Seine Glaubwürdigkeit ist durch die zweifelhaften Begründungen für den Waffengang und die unauffindbaren Massenvernichtungswaffen weiter erodiert. Angekratzt war sein Ruf als ehrliche Haut schon lange zuvor. Dieses Schicksal war auch jedem seiner Vorgänger beschieden. Die allerdings dürften sich die Finger geleckt haben nach den Umfragewerten, die Labour und Blair selbst in einer Zeit noch beschieden sind, in der bereits Artikel über "Aufstieg und Fall des Tony Blair" erscheinen. Trotz aller Nackenschläge und Schwierigkeiten lag Labour zu Beginn dieser Woche um einige Prozentpunkte vor den Konservativen.

Tony Blairs Widersacher in Medien und Politik wittern freilich erstmals eine realistische Chance, ihn vielleicht dennoch loszuwerden. Die Hatz der Journalisten auf den Premier weist Parallelen zu Bill Clintons Schicksal auf. Blair ist ein bisschen wie Clinton ohne Sex. Die Eigenschaften, die es dem ehemaligen US-Präsidenten ermöglichten, die Dominanz der Rechten in Amerika zu brechen, also ideologische Flexibilität und die rhetorische wie intellektuelle Beherrschung der großen politischen Themen, machten ihn auf Dauer auch einem Teil des eigenen Lagers suspekt.
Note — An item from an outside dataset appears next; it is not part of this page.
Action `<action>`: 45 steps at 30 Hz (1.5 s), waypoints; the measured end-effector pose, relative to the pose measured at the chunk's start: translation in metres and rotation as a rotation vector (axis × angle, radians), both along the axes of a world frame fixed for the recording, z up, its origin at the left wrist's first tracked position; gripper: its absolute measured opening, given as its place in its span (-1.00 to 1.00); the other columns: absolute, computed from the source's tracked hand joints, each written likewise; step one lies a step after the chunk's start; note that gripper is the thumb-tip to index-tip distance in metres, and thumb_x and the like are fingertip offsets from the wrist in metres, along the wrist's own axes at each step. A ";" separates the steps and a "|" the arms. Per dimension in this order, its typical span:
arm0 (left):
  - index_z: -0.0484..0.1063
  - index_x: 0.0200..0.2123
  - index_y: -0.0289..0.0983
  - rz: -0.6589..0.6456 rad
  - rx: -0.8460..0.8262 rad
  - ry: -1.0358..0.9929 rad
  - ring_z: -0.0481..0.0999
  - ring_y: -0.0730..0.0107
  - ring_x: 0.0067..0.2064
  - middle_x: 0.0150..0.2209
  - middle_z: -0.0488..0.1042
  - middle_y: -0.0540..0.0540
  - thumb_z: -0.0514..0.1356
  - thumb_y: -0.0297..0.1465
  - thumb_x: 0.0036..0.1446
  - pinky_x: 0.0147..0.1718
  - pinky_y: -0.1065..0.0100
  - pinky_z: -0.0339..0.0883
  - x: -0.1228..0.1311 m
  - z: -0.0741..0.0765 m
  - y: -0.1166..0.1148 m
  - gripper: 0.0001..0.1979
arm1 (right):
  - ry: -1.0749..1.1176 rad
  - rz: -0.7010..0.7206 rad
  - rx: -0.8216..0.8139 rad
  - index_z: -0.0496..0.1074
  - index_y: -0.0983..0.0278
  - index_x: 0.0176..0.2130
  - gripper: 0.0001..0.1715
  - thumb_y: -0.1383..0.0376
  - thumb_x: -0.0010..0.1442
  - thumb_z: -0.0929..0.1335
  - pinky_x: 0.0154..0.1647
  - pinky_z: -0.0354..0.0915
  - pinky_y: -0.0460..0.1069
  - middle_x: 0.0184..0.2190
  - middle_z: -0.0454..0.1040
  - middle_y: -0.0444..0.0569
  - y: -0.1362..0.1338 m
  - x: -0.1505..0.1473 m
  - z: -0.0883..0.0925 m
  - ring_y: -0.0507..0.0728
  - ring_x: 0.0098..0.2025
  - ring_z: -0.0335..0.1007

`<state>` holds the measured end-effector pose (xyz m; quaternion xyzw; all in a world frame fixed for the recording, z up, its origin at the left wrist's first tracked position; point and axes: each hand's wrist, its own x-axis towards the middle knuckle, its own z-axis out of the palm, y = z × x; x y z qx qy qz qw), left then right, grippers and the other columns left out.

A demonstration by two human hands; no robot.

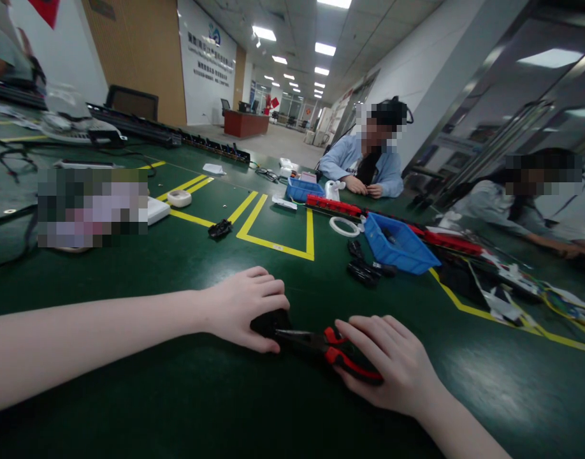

Als die rechte Presse eine Kampagne anzettelte, um Clinton zu diskreditieren und abzuschießen, jagten die liberalen Medien, die einen traditionelleren Demokraten gestützt hätten, entweder mit der Meute oder standen abwartend dabei.

Der Tod Kellys schuf in Britannien eine ähnlich fiebrige Atmosphäre. Das Urteil über die Regierung schien gesprochen, noch bevor Lord Hutton, der von Blair an die Spitze einer unabhängigen Untersuchungskommission berufen wurde, mit seinen Ermittlungen über die Hintergründe des Selbstmordes begonnen hatte. Doch sind Kellys Tod und der Irak-Krieg eher Anlässe denn die tieferen Gründe für die Feindseligkeit der Medien.

Seit geraumer Zeit schon wird von links wie rechts auf die Regierung Blair eingedroschen. Das ist offenbar eine Bürde, die eine Regierung zu tragen hat, die auf dem Pfad der Mitte wandelt und sich ungeniert rechter wie linker Rezepte bedient. Das linksliberale Milieu und seine Gazetten hatten Blairs pragmatisch-entideologisierte Politik von Beginn an abgelehnt. Dieser Premier steht für alles, was es verachtet: Patriotismus, Religiosität und eine erklärte Vorliebe für intakte Familien; schlimmer noch, Blair beraubte die Linke "ihrer" Partei, als er Labour mit der Abschaffung der Clause 4 über Verstaatlichung endgültig den Sozialismus austrieb und zum Frieden mit Marktprinzip und Unternehmertum zwang. Seine Entscheidung, an der Seite von George Bush in den Krieg zu ziehen, brachte das Fass endgültig zum Überlaufen. Schwelende Abneigung schlug in offenen Hass um. Seither wird Blair mal als fundamentalistischer Gotteskrieger vorgeführt, mal zum ausgerasteten Psychopathen erklärt.